**INSTRUCTIONS TO FOLLOW**
Reproduce each line of the entries that carries "camera".

**Saved data entries**

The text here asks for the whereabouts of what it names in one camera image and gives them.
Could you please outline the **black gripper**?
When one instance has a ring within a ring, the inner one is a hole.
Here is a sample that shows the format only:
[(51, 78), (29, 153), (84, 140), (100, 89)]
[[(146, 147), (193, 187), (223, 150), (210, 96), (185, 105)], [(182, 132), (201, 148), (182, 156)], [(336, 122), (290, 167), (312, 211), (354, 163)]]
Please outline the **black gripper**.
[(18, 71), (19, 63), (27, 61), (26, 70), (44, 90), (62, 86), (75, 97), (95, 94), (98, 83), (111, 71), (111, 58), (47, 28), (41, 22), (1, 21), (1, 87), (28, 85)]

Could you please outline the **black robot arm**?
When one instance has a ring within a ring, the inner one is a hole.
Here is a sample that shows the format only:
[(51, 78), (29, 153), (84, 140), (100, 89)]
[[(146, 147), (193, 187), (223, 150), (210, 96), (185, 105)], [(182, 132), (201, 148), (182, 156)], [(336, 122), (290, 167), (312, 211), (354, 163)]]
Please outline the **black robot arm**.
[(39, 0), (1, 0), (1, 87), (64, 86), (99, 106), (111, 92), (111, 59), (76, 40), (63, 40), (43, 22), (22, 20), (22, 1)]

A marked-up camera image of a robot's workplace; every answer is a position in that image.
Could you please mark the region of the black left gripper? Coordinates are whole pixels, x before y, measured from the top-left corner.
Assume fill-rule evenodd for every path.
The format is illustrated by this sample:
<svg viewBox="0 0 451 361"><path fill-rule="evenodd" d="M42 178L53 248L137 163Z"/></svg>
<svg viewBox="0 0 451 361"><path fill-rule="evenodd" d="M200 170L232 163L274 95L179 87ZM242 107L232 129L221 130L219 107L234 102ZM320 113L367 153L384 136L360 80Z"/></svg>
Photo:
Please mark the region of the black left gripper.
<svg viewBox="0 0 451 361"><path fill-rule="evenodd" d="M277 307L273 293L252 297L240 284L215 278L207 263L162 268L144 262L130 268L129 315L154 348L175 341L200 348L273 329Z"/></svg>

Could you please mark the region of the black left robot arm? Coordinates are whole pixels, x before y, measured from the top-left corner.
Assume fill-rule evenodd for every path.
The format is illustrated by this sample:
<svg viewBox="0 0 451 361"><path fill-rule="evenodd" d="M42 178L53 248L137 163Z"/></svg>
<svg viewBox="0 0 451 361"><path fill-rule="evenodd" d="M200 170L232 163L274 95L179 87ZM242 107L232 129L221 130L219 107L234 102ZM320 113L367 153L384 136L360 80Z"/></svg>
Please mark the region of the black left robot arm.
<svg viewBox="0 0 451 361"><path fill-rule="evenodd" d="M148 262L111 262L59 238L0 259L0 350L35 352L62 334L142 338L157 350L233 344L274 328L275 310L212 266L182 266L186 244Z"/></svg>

**OUTPUT FOR THIS EXERCISE**
The text here asks for the whereabouts of what it names in one camera image and gives them.
A marked-up camera image of a robot's workplace; every answer is a position in that image.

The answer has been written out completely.